Description of the task: Repeat the records below exactly, from the first line through the line containing "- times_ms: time", and leave out any pictures.

START Record excerpts

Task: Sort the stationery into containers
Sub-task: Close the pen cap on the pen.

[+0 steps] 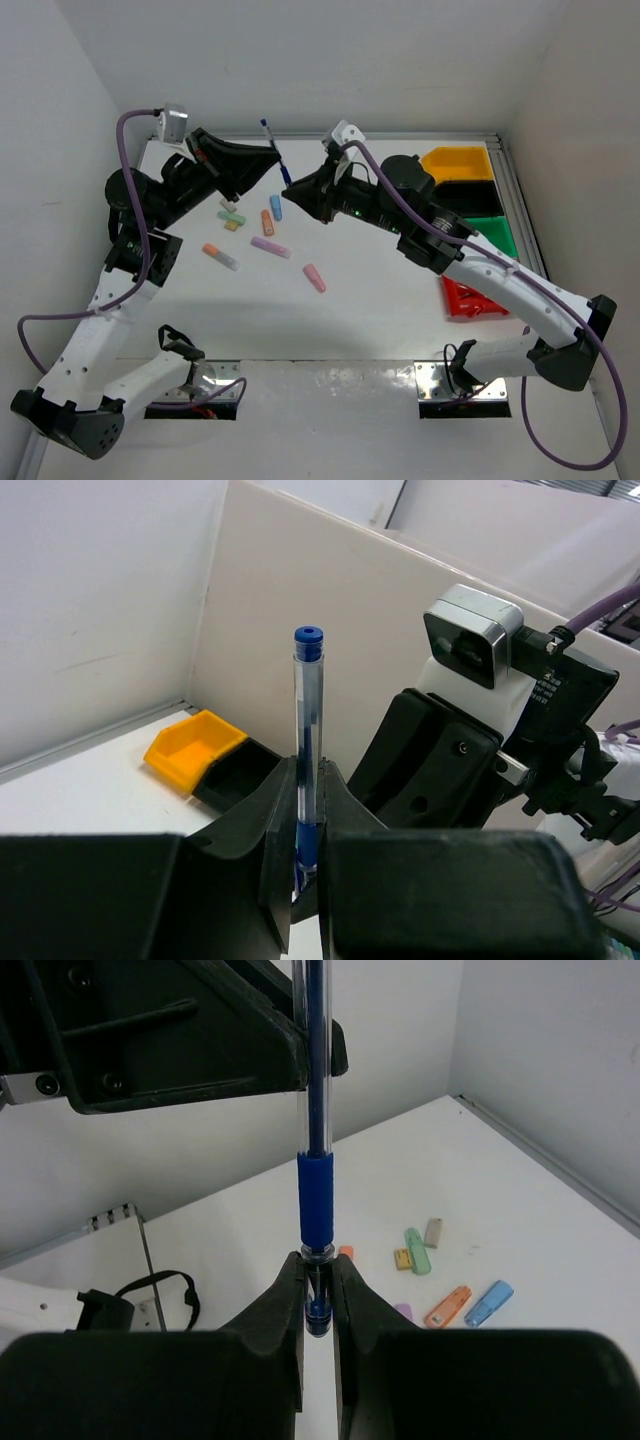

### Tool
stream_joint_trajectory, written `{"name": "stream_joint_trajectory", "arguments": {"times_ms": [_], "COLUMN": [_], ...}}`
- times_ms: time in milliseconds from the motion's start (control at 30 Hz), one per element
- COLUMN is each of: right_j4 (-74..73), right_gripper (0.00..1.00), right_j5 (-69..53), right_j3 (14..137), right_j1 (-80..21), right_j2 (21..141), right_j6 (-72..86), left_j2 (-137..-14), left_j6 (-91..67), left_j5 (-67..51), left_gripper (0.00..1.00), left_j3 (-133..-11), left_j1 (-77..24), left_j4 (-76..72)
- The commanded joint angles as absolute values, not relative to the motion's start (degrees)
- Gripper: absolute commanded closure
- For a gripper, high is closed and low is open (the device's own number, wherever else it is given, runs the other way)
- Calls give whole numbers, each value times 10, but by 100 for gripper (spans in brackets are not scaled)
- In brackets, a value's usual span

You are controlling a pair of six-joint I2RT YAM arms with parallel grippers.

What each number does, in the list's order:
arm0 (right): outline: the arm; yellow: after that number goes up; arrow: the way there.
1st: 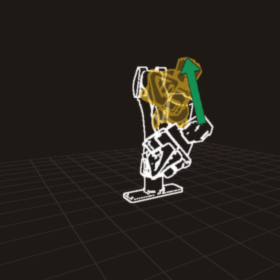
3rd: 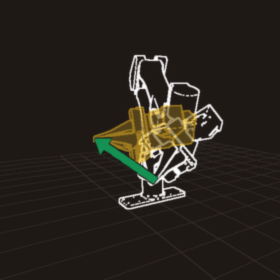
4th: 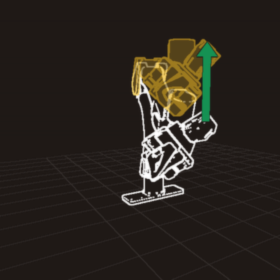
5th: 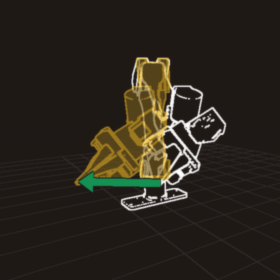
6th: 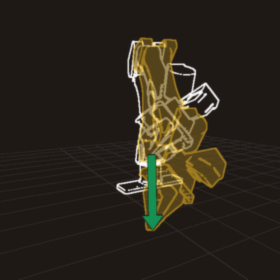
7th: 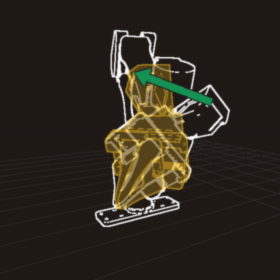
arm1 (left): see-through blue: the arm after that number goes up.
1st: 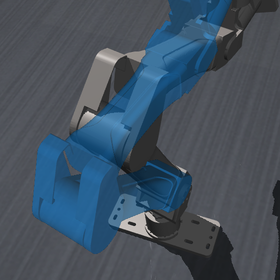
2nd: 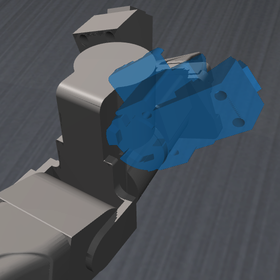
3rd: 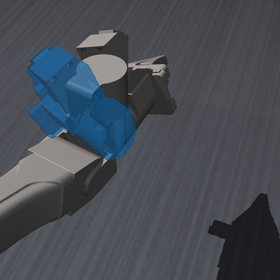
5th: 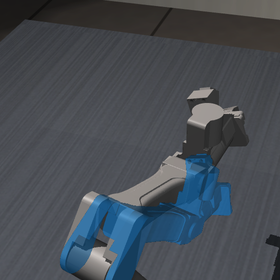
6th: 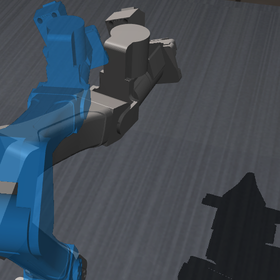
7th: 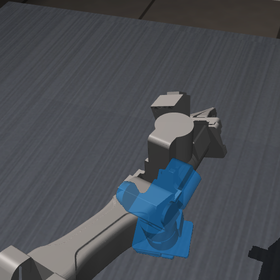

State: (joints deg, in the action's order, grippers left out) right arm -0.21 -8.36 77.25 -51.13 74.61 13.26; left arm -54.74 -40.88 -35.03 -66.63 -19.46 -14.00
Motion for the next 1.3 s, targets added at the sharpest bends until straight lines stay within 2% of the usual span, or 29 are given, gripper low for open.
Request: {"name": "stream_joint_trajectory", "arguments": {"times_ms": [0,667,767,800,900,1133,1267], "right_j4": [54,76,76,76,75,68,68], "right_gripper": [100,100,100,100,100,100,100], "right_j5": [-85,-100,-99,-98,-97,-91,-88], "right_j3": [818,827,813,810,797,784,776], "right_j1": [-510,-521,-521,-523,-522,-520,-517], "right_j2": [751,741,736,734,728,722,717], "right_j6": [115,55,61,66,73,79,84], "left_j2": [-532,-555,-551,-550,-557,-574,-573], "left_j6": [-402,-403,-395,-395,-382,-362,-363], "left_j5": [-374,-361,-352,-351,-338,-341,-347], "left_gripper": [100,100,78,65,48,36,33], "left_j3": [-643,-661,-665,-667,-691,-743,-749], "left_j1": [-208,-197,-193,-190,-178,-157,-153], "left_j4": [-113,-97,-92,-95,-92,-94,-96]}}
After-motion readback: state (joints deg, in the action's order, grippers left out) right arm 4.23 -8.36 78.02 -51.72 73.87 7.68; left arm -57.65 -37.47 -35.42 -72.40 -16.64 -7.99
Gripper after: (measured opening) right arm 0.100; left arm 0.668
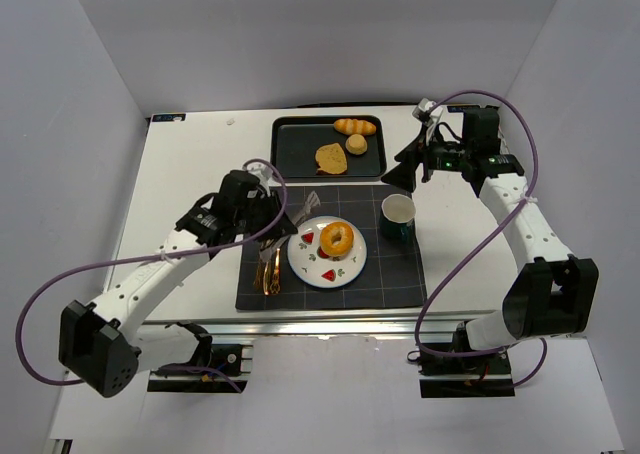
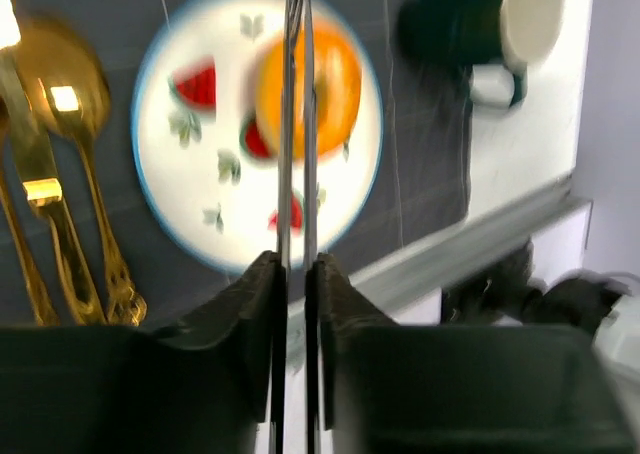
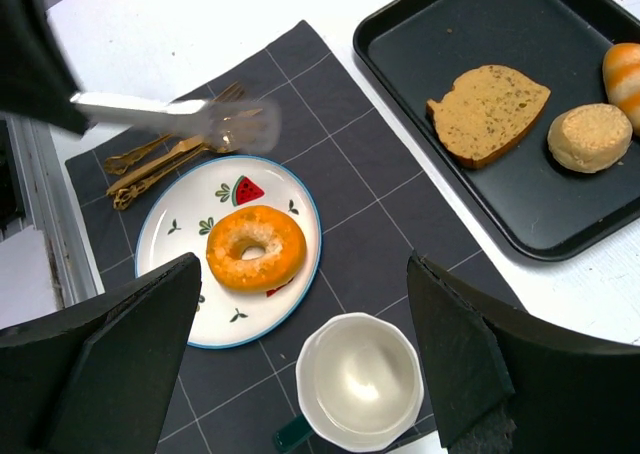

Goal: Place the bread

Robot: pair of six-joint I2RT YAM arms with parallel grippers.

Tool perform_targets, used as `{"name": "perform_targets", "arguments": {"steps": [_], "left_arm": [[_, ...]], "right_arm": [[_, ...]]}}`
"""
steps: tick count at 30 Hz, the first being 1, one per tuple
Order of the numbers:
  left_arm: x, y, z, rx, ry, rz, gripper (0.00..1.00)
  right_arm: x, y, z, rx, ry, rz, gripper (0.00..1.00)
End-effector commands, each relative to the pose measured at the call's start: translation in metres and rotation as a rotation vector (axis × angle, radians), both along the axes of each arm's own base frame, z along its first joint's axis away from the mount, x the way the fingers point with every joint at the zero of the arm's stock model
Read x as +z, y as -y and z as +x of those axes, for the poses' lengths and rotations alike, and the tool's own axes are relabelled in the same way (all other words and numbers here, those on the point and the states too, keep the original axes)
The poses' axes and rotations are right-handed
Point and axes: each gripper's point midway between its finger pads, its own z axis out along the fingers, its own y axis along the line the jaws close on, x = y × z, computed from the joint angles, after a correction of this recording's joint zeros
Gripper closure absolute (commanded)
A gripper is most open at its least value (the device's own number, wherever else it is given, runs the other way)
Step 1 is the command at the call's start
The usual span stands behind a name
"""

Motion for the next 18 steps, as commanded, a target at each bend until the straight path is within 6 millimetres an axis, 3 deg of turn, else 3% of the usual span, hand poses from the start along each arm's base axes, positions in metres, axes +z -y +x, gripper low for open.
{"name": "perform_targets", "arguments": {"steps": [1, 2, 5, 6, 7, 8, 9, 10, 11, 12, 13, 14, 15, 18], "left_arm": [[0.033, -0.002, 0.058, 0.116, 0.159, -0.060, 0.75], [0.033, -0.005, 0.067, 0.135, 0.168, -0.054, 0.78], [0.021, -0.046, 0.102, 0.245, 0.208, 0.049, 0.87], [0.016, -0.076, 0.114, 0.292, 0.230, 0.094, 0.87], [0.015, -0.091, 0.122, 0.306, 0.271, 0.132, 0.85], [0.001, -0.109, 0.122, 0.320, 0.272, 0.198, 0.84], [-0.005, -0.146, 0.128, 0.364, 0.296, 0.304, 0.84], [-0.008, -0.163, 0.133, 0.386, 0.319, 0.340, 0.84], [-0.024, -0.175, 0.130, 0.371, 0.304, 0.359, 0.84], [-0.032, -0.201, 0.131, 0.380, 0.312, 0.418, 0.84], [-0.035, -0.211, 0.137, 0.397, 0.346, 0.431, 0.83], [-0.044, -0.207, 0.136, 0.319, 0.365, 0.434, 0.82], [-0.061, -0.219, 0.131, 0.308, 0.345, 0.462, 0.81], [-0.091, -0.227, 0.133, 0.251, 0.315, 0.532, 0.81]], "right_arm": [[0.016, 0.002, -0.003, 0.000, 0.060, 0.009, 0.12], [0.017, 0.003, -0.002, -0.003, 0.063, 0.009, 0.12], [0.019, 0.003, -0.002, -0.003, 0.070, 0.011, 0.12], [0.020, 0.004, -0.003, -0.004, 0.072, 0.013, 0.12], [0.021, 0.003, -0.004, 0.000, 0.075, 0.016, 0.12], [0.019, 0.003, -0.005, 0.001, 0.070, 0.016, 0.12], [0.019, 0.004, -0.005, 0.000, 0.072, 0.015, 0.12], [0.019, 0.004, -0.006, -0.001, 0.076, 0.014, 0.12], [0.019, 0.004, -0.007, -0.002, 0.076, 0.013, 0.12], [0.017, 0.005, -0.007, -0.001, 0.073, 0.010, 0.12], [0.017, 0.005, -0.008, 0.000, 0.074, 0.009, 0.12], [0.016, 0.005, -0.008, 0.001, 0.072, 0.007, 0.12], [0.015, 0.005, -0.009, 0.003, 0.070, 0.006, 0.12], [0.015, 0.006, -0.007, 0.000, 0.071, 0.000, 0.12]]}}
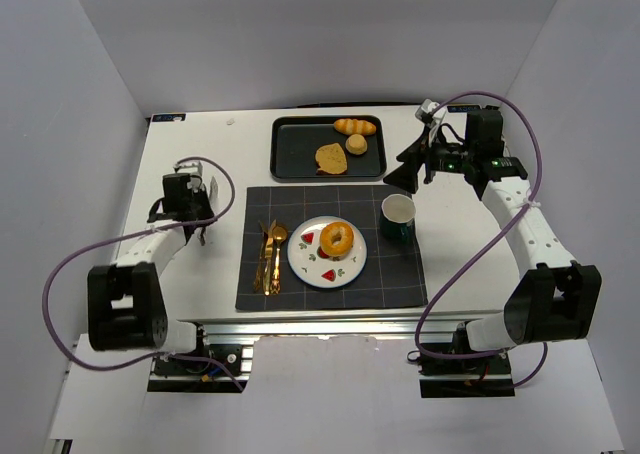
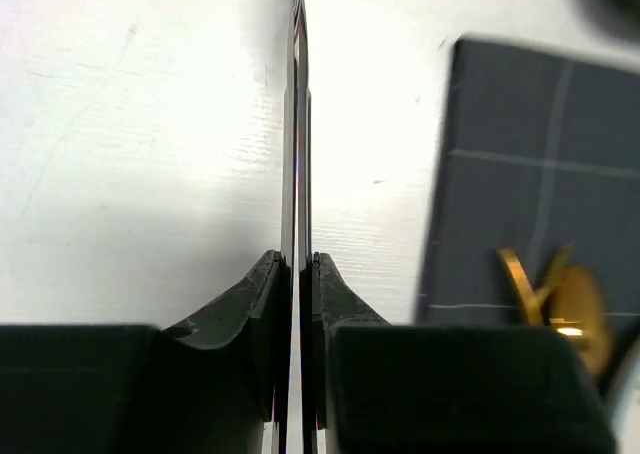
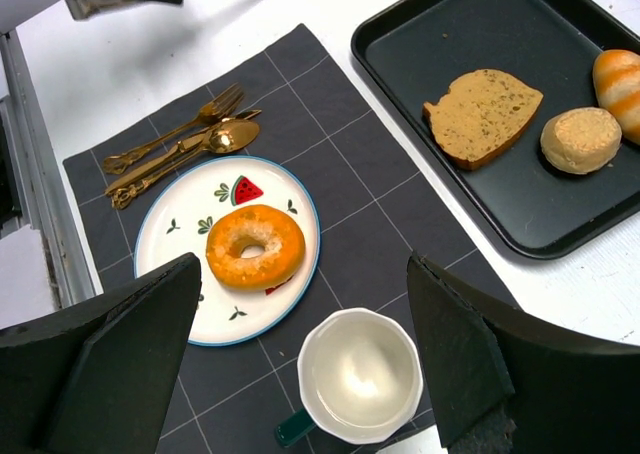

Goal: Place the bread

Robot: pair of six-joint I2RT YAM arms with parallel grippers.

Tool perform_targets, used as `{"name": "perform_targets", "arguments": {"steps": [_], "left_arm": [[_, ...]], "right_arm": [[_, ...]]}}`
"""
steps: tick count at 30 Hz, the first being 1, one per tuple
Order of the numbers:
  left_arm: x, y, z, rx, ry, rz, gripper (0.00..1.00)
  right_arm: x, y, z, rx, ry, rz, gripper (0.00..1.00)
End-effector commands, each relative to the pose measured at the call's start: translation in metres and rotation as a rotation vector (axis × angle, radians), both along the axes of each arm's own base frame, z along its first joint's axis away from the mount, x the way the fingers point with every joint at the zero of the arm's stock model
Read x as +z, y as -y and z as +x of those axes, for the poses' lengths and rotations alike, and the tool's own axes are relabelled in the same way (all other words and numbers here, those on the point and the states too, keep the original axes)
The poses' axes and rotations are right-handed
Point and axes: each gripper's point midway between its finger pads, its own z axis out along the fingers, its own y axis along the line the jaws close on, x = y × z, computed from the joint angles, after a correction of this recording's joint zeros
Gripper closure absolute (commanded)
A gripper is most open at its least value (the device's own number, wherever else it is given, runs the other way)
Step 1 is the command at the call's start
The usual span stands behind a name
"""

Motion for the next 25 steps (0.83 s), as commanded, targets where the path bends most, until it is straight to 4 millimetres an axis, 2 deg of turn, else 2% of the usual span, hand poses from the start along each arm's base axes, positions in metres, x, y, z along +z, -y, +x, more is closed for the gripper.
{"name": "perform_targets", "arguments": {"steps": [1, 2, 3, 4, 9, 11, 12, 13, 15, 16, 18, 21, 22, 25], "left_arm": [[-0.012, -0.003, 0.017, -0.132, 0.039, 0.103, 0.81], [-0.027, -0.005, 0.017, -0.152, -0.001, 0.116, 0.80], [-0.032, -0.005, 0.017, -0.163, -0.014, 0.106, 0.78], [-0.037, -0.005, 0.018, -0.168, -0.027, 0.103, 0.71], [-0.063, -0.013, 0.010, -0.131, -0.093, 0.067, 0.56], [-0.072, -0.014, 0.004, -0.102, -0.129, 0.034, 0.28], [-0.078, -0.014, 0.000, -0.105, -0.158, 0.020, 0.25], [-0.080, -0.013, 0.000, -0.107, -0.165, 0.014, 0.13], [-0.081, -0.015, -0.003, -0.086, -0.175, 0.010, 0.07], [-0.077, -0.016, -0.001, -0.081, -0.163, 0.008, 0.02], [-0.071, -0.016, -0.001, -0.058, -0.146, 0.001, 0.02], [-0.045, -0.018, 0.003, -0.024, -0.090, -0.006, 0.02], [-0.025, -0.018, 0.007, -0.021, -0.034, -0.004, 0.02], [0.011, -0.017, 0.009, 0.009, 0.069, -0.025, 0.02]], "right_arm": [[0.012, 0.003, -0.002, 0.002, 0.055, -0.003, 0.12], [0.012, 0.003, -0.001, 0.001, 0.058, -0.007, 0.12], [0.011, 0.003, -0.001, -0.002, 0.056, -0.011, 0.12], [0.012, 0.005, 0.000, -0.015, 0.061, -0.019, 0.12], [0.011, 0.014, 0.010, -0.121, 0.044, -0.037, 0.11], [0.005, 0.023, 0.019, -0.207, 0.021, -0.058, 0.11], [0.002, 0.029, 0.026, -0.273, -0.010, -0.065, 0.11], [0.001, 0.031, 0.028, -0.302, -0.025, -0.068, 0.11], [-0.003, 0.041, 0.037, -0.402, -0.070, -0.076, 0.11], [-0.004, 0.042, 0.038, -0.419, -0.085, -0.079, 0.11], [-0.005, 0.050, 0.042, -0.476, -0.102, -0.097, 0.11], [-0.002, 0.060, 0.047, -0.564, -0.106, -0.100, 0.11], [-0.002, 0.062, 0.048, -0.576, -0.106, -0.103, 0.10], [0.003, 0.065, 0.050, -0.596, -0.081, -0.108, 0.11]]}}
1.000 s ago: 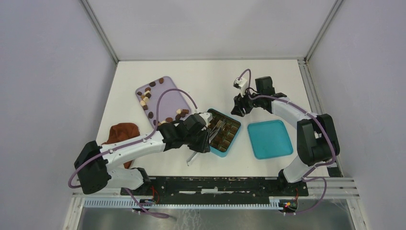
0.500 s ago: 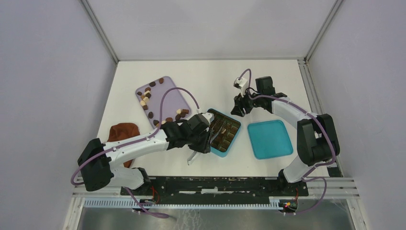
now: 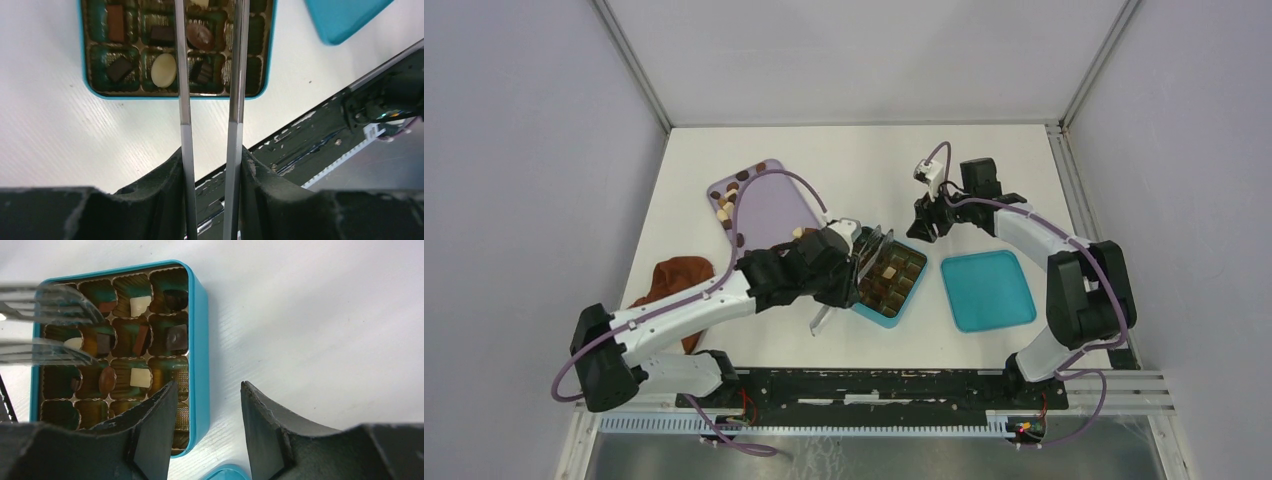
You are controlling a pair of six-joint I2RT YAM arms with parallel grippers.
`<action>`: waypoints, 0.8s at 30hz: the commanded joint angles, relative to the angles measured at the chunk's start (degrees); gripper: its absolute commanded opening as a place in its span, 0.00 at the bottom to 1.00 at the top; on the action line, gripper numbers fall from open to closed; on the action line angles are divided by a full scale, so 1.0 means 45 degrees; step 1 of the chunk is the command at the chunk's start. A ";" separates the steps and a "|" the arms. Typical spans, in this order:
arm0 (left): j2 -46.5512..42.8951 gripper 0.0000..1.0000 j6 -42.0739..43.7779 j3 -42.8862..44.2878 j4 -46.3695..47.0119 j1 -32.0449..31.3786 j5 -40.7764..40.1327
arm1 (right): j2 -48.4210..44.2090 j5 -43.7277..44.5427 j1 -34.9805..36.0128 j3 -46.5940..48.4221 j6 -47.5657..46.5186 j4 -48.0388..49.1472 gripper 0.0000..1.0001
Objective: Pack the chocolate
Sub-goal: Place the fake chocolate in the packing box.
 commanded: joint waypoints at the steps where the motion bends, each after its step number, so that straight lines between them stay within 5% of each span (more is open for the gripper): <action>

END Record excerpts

Solved exercise:
Task: Sort the stationery into containers
Sub-task: Close the pen cap on the pen.

[+0 steps] 

### Tool
stream_joint_trajectory, written `{"name": "stream_joint_trajectory", "arguments": {"times_ms": [_], "COLUMN": [_], ...}}`
- times_ms: time in milliseconds from the motion's start (control at 30 Hz), one per element

No more output will be produced for this exercise.